When you were a kid, do you recall playing with walkie talkies?
Although it may have been great fun, there is so much more to walkie talkies than a toy. This useful tool could also save lives, whether you are travelling, working, hunting or camping.
But if you want to use a radio, you have to learn the language of a walkie talkie. Since the receivers will hear a mixed message on the other side if you begin speaking normally.
Why should you try walkie talkie codes? And what’s the must-know lingo? Read on for a full guide.
Why Try the Lingo?
It might seem a little comical to use walkie talkie lingo, can’t you just talk over the radio normally?
Radios do not have the same level of audio as smartphones do. If you talk normally, this implies that recipients will lose several words on the way. This results in a transmission that is ambiguous, which can be frustrating.
It keeps your message short and sweet using radio talk codes and the right lingo. For individuals whose lives rely on direct radio contact, this is important. The military, firefighters, civilian pilots, and other agencies,
Walkie Talkie Standard Codes
Depending on the field of work, the language of the walkie talkie can vary. Airplane pilots, police, or movie crews, for example, may have variations on the codes. But there are several uniform codes for radio chat.

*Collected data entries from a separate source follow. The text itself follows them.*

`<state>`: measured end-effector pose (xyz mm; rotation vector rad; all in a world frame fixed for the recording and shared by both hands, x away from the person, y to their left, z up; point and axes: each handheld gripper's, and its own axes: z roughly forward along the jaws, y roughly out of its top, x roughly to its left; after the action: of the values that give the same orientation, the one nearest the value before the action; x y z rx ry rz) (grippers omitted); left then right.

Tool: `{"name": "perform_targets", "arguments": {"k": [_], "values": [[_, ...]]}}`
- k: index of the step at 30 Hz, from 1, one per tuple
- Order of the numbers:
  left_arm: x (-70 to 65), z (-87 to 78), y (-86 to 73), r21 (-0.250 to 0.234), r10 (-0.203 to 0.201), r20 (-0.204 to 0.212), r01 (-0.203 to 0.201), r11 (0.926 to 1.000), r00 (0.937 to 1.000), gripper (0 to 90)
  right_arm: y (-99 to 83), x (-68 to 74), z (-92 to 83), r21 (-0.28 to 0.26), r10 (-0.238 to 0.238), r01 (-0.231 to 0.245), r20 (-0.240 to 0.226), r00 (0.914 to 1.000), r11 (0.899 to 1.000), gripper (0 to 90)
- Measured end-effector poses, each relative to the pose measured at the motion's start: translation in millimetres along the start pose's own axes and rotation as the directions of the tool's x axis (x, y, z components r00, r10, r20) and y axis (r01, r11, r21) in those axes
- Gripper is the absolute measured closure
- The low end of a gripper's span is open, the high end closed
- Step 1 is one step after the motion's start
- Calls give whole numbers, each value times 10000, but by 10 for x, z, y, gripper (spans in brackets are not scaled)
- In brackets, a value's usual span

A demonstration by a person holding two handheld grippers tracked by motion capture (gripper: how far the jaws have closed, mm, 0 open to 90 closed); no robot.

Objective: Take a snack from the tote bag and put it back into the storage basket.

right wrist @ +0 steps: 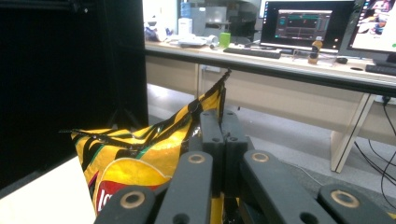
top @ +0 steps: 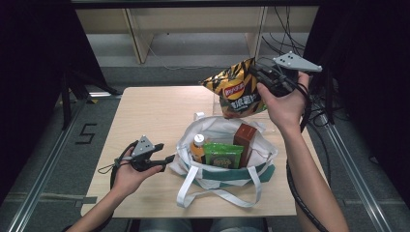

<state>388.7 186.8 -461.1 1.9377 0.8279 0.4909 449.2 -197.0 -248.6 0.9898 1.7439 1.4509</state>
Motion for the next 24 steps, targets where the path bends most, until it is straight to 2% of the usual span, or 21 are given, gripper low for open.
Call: {"name": "perform_targets", "arguments": {"k": [11, 15, 24], "values": [[6, -10, 7, -216, 35, -52, -37, 9998, 10000, 374, 90, -149, 2, -384, 351, -335, 425, 9985, 9987, 900], [5, -11, 2, -257, 12, -30, -12, 9997, 10000, 374, 102, -232, 35, -312, 626, -610, 559, 9965, 9977, 900], [11, -14, 1, -301, -7, 22, 8, 9995, 10000, 374, 111, -330, 124, -291, 753, -733, 783, 9941, 9969, 900]]}}
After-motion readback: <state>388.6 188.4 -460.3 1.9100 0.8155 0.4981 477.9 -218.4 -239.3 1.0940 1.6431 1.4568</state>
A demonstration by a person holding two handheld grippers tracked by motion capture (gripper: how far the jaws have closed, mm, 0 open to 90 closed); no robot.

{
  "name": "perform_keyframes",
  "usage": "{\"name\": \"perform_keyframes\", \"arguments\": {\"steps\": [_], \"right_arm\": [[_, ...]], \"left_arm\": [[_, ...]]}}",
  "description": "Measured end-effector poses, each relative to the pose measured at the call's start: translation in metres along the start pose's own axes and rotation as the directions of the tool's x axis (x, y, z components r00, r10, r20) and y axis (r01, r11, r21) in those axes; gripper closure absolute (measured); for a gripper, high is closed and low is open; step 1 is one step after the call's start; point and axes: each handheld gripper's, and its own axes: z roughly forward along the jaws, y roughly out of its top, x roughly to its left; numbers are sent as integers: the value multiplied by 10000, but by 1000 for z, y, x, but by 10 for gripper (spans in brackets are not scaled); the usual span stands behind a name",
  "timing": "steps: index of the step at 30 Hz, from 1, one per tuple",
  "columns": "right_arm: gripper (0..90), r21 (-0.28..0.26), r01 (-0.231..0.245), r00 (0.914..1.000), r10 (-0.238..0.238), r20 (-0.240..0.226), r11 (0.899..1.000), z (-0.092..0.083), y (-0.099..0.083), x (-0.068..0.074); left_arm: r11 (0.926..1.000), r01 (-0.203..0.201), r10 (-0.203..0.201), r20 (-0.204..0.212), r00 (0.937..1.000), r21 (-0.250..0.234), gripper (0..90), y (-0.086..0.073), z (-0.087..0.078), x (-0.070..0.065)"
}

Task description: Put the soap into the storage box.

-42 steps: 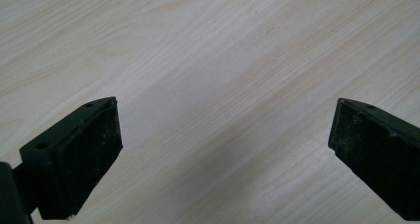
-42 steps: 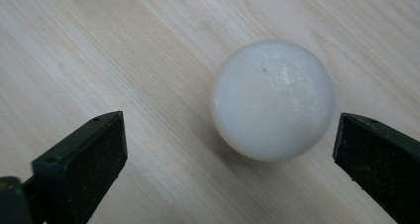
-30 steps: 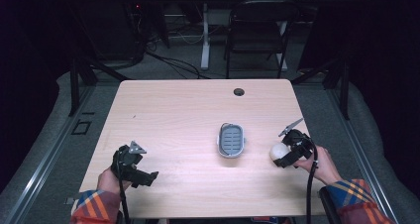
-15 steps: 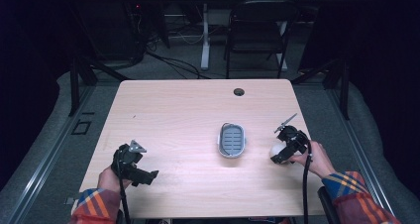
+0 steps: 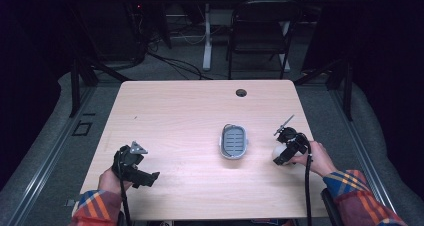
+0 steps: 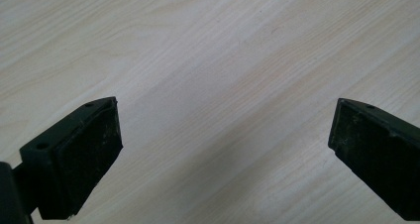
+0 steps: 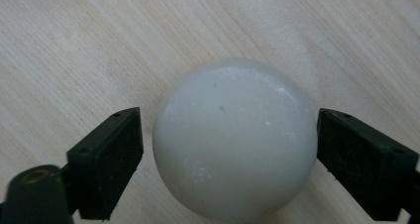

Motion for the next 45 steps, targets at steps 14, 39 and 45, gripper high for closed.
{"name": "perform_keyframes", "arguments": {"steps": [14, 39, 45], "right_arm": [[243, 222, 144, 9999, -145, 60, 9997, 4, 0, 2], [245, -90, 367, 9986, -364, 390, 9993, -13, 6, 4], [245, -193, 405, 9989, -400, 263, 9990, -16, 11, 6]], "left_arm": [[9994, -289, 288, 59, 9996, 207, 1, 6, 5, -2], [9980, -516, 518, -25, 9987, 369, 0, 5, 6, -5], [9977, -541, 542, -5, 9985, 409, 0, 5, 6, -5]]}}
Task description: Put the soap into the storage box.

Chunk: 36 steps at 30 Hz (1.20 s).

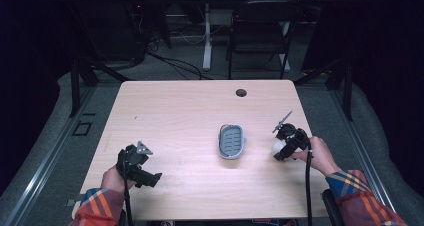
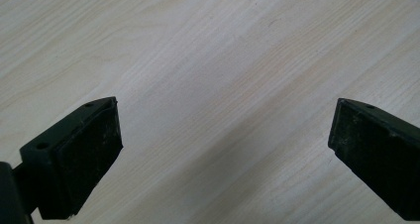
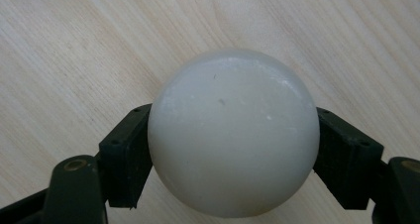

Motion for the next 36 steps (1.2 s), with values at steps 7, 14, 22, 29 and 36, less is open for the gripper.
{"name": "perform_keyframes", "arguments": {"steps": [7, 14, 22, 29, 36], "right_arm": [[245, 124, 237, 9997, -237, -18, 9996, -3, 4, 2], [245, -58, 332, 9994, -332, 16, 9994, -5, 10, 6], [245, 73, 725, 9974, -725, 2, 9973, -6, 23, 12], [245, -47, 915, 9958, -915, 20, 9958, -8, 31, 17], [245, -27, 1197, 9928, -1197, 50, 9928, -11, 42, 24]], "left_arm": [[10000, -5, 5, 20, 10000, 5, 1, 0, 0, 0], [10000, -22, 22, 33, 10000, 29, 1, 1, 2, -1], [10000, -39, 39, 59, 10000, 76, 1, 1, 2, 0], [10000, -36, 36, 40, 10000, 89, 0, 1, 2, -1], [10000, -34, 34, 21, 10000, 93, 1, 1, 2, -1]]}}
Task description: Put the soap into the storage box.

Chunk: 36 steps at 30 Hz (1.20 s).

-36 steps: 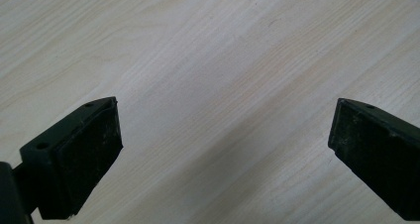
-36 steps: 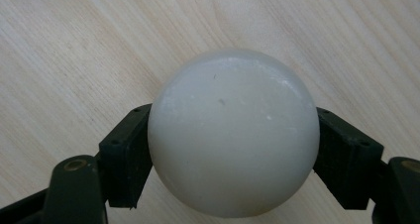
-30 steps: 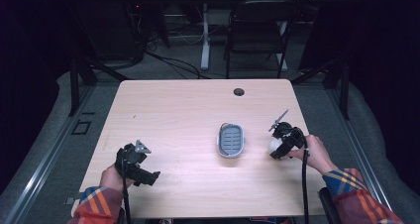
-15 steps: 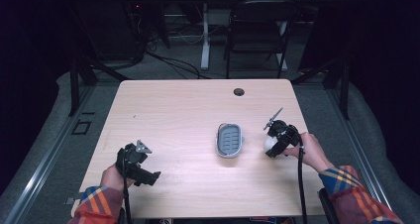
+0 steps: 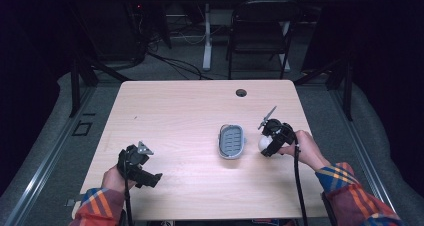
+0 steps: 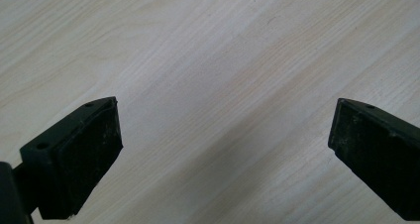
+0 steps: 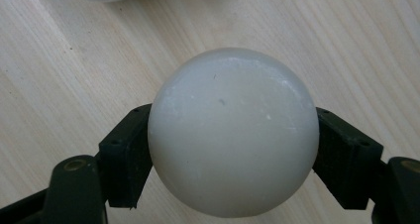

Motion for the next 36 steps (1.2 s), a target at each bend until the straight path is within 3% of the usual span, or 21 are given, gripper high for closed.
{"name": "perform_keyframes", "arguments": {"steps": [6, 18, 23, 27, 36], "right_arm": [[246, -223, 77, 9999, -79, -133, 9997, -1, 8, 4], [245, -306, 478, 9989, -477, 25, 9984, -7, 25, 8], [245, -305, 560, 9984, -557, 104, 9980, -10, 29, 8], [246, -622, 410, 9992, -409, 28, 9972, -11, 32, 9], [245, -632, 707, 9975, -702, 99, 9955, -16, 45, 11]], "left_arm": [[10000, -5, 5, -2, 10000, 10, 1, 0, 0, 0], [10000, -5, 4, 39, 10000, 45, 1, 0, 0, 0], [10000, -3, 2, 58, 10000, 51, 1, 0, 1, 0], [10000, -19, 19, 66, 10000, 66, 1, 0, 1, 0], [10000, -23, 22, 75, 10000, 74, 1, 0, 1, 0]]}}
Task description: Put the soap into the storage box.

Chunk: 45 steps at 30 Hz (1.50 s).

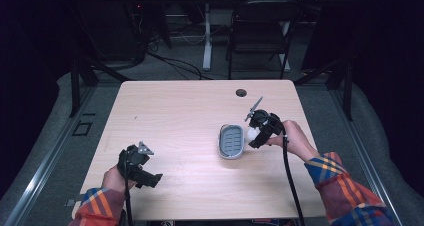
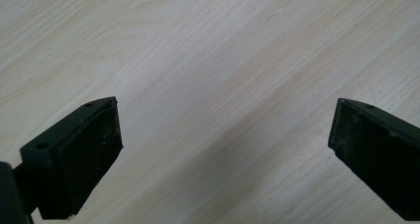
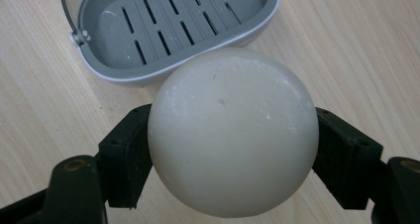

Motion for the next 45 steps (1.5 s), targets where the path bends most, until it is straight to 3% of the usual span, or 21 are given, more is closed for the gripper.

You should be able to connect with someone if you use the lingo below.
It is necessary to start a transmission, particularly if you’re connected with several individuals. Use these intros to connect with the correct person:
Come in John (Are you there John ?)
Go Ahead, (Transmit your message)
Go for John (“John” wants to contact me and I’m happy to listen) Acknowledgements
John Calling Kate (I, Kate, want to talk with John)
John, Come In (John, are you there?)
The path to a clear discussion is opened up by a clear start.
Back to Basics
Now you know how the simple lingo needs to be learned to initiate communication:
Copy (Message understood)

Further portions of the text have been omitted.